[WHAT NEEDS TO BE DONE]: From the entries provided below, copy each line that contains the word "outline".

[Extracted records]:
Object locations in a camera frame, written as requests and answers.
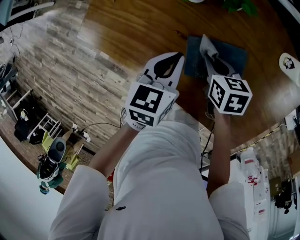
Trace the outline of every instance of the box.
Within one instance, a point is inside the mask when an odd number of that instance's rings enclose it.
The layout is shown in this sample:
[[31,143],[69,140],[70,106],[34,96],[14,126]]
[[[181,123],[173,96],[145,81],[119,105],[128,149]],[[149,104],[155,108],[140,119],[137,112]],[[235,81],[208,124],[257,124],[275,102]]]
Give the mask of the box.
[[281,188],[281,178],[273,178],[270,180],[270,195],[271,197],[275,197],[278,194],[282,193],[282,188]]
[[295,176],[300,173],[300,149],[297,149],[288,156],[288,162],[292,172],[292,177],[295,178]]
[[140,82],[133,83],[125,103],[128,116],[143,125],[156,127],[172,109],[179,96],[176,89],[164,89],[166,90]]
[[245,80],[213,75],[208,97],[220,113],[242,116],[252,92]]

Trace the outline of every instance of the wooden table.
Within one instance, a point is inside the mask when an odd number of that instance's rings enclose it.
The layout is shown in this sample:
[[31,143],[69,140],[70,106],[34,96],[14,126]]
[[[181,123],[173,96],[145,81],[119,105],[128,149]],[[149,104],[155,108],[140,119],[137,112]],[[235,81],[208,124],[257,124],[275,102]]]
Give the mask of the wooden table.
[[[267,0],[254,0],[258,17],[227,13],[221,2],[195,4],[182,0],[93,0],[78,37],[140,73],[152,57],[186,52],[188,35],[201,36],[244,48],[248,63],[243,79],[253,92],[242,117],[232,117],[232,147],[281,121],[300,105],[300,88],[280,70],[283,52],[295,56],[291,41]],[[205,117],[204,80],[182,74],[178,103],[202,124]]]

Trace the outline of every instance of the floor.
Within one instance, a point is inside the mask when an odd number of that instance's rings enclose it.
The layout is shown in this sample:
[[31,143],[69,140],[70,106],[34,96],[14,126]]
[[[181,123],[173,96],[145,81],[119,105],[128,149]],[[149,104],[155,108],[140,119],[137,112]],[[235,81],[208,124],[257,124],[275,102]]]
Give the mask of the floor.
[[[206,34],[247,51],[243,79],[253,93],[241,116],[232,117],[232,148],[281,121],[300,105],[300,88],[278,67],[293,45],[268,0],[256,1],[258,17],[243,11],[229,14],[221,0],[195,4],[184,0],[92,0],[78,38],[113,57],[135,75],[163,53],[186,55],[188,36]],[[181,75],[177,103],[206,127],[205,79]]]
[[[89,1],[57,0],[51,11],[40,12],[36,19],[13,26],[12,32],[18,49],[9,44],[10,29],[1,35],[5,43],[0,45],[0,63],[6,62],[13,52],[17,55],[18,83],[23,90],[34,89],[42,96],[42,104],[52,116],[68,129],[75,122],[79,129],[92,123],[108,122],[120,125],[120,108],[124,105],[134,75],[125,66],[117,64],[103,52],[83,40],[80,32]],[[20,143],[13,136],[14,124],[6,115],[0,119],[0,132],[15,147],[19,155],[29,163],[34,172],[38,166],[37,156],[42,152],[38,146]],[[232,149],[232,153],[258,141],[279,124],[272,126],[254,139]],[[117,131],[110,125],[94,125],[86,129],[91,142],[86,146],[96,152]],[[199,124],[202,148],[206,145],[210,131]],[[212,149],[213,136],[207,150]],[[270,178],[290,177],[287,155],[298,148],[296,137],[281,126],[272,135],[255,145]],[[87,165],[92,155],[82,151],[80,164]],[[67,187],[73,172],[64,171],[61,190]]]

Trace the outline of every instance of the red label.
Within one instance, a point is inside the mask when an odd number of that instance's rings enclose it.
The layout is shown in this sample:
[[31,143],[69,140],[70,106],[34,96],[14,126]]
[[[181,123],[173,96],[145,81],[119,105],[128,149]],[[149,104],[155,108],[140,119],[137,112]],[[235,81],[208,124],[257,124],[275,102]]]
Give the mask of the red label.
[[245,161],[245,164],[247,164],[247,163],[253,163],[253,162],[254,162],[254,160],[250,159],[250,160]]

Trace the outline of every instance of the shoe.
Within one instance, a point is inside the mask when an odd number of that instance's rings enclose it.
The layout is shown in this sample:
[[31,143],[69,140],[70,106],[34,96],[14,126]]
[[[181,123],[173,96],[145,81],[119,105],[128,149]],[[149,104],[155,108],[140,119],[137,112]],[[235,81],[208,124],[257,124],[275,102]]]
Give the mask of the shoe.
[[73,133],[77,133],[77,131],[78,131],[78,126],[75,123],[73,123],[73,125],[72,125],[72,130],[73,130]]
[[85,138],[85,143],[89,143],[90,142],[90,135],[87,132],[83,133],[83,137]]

[WRITTEN ANSWER]:
Trace the outline of every instance of the box.
Trace the outline of every instance of the wooden table.
Trace the outline of every instance of the floor.
Trace the outline of every instance of the red label.
Trace the outline of every instance of the shoe.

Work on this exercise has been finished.